Framework-Specific Guidance
Gin with Redirect Validation
// SECURE - Gin with redirect middleware
package main
import (
"net/http"
"net/url"
"strings"
"github.com/gin-gonic/gin"
)
func validateRedirectMiddleware() gin.HandlerFunc {
return func(c *gin.Context) {
// Process request
c.Next()
// Check if response is a redirect
status := c.Writer.Status()
if status >= 300 && status < 400 {
location := c.Writer.Header().Get("Location")

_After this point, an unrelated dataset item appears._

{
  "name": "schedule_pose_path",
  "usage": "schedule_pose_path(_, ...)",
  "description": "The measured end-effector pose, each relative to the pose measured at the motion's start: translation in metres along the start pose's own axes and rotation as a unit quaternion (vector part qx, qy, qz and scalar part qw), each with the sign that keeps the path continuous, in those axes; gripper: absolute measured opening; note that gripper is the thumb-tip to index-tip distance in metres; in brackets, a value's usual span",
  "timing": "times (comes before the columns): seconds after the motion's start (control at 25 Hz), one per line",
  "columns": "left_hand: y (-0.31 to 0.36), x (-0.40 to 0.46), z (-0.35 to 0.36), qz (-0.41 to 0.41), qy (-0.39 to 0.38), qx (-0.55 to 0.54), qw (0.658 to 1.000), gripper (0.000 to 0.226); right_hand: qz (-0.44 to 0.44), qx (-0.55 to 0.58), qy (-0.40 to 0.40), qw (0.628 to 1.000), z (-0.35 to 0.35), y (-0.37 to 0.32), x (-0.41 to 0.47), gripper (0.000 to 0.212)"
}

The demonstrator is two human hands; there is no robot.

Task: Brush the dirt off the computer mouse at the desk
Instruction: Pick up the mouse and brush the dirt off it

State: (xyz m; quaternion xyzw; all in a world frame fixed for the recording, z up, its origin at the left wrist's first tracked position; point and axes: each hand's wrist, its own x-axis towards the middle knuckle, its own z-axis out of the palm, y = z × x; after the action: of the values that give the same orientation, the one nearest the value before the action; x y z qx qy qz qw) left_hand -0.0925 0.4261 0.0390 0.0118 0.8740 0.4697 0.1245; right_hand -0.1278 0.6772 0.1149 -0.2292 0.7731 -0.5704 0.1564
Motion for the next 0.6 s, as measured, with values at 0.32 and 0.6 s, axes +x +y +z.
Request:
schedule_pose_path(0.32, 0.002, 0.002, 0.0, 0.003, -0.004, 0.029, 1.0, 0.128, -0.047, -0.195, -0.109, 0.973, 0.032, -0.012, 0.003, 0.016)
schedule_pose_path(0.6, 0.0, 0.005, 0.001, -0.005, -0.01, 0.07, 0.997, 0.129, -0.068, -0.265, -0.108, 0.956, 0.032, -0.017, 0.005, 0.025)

// SECURE: Validate redirect location
if location != "" && !isSafeRedirect(location) {
c.AbortWithStatus(http.StatusBadRequest)
}
}
}
}
func isSafeRedirect(location string) bool {
parsed, err := url.Parse(location)
if err != nil {
return false
}
// Allow relative URLs (same-site)
if parsed.Scheme == "" && parsed.Host == "" {
// Check for //
if strings.HasPrefix(location, "//") {
return false
}
return true
}
// Allow https:// to allowlisted domains
if parsed.Scheme == "https" {
allowedDomains := []string{"trusted-site.com", "www.trusted-site.com"}
for _, domain := range allowedDomains {
if parsed.Host == domain {
return true
}
}
}
return false
}
func main() {
r := gin.Default()
// Apply redirect validation middleware
r.Use(validateRedirectMiddleware())
r.GET("/redirect", func(c *gin.Context) {
next := c.Query("next")
if next != "" {
c.Redirect(http.StatusSeeOther, next)
return
}
c.Redirect(http.StatusSeeOther, "/home")
})
r.Run(":8080")
}
Why this works: The middleware validates all redirects centrally, catching vulnerabilities across the application. It runs after handlers execute, inspecting the response status and Location header. Relative URLs (no scheme/host) are allowed after checking for // prefix. Absolute URLs require HTTPS scheme and allowlisted domain. This defense-in-depth approach catches redirects even if individual handlers miss validation. Gin's middleware pattern makes this easy to apply globally.